Improving: Hyperparameter tuning, Regularization and Optimization


Week 1

Setting up ML application

it is a highly iterative process: layers, hidden unites, learning rtes, activation functions…

we need to go around this cycle many times to get the best parameters.

Train/dev/test sets

we are going to spilt the data set into three parts: training set, dev set(cross validation set), test set.

When data scale is small like 100-1000-10000, it is good enough to set 60/20/20 proportion to get these data set. But in the modern big data era, like 1,000,000 training examples, just 10,000 is enough for dev set and test set.

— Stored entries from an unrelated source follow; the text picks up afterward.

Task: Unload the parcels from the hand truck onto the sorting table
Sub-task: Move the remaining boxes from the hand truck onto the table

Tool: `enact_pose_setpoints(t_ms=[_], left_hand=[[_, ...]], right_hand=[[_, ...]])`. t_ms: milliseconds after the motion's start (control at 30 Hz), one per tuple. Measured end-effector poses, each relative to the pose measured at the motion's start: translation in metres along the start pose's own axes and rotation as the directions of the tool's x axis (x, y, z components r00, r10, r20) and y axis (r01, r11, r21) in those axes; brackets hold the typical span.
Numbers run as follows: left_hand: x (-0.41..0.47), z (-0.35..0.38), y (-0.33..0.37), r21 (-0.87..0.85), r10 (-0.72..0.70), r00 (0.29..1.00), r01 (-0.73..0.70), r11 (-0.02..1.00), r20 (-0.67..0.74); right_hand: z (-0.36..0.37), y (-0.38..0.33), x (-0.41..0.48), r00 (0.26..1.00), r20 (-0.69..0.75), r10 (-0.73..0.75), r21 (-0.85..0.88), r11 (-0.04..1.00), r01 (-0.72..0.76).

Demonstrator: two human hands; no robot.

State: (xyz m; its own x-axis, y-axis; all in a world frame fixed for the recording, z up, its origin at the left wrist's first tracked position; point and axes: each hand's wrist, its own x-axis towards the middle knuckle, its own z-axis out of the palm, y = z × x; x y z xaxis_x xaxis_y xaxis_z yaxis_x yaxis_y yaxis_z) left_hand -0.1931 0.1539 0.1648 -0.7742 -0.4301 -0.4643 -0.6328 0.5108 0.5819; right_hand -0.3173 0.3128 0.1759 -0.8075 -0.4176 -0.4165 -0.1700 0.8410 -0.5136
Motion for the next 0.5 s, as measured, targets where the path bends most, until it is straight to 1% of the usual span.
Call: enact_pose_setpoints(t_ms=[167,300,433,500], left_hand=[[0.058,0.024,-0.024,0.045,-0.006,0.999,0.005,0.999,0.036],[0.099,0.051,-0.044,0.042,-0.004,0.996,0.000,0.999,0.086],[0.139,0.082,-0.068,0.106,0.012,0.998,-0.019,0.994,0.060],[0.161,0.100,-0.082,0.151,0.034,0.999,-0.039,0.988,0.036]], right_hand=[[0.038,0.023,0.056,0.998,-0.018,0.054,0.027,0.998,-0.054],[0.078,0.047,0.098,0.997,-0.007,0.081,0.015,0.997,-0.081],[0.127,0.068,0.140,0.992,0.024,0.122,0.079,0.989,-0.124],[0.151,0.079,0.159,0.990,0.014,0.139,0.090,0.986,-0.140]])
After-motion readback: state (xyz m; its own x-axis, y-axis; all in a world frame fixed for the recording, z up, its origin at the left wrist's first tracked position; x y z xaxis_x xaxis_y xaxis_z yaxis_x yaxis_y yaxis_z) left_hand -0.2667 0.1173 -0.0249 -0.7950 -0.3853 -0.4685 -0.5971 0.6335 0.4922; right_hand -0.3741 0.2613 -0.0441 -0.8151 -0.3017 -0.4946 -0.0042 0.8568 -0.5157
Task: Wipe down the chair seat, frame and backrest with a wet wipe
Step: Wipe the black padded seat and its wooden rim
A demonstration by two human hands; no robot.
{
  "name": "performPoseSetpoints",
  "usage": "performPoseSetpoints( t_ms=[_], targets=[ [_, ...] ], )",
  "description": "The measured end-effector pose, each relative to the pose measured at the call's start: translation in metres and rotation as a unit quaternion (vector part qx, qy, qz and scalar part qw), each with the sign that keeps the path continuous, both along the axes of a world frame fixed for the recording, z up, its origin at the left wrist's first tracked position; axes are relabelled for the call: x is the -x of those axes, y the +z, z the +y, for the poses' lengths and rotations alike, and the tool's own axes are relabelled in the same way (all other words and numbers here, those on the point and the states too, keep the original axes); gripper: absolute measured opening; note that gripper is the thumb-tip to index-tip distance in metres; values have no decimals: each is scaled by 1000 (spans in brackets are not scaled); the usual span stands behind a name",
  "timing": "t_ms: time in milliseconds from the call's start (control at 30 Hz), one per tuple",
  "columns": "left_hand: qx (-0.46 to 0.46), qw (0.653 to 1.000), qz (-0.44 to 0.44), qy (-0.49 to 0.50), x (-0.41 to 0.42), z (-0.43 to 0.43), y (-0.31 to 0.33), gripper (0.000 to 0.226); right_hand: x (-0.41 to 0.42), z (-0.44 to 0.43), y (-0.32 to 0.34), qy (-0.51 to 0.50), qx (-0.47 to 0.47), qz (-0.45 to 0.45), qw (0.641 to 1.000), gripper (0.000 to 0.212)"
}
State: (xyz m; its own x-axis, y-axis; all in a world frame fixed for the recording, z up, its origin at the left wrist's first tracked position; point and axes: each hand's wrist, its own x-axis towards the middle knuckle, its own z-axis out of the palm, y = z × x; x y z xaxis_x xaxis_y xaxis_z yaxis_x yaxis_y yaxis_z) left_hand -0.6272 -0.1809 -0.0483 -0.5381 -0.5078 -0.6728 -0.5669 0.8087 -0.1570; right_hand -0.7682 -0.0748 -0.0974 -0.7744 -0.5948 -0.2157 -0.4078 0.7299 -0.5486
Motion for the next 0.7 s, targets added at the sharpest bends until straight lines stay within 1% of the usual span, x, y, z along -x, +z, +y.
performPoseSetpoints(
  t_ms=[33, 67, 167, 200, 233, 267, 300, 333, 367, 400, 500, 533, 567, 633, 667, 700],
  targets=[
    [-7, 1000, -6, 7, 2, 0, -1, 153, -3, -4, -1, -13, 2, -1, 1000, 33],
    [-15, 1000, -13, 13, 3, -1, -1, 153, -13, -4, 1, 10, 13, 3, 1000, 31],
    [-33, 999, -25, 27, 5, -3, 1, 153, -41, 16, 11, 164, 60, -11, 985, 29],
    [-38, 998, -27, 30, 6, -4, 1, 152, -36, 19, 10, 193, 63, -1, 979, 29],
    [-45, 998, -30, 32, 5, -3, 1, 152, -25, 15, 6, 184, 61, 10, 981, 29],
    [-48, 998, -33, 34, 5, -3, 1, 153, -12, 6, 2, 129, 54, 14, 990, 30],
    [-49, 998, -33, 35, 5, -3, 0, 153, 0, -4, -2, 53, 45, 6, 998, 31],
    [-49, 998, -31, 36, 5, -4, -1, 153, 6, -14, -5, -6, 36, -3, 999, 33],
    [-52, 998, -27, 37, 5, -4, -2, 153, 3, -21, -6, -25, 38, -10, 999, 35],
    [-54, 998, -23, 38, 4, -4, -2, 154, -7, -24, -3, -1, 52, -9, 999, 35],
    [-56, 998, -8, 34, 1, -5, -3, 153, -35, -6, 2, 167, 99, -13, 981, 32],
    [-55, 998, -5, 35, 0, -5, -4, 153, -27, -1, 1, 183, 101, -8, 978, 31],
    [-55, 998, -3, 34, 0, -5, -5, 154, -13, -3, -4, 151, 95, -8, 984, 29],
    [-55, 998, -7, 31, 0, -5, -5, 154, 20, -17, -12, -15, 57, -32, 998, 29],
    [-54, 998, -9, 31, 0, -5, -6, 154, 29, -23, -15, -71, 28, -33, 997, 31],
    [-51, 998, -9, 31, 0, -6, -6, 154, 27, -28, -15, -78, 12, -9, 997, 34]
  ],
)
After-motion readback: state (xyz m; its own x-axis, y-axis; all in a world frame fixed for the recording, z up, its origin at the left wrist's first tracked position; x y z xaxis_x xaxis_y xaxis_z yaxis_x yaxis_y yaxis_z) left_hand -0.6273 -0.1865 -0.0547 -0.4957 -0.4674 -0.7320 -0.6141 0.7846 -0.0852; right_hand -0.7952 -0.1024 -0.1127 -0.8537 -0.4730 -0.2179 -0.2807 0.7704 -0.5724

Because the aim for dev set is to test different algorithms on it and see which algorithm works better. 20% is too much for this set in big data scale. So at this time, maybe 98/1/1 or 99.5/0.4/0.1 or 99.5/0.25/0.25 is a better choice.

Say we are getting data of cat pictures, when our training set get the cat pictures from webpages which are in high quality. However, our dev/test sets get data from users using our app which are in bad quality. These two distribution may be different.

It is vital to set these data in the same distribution.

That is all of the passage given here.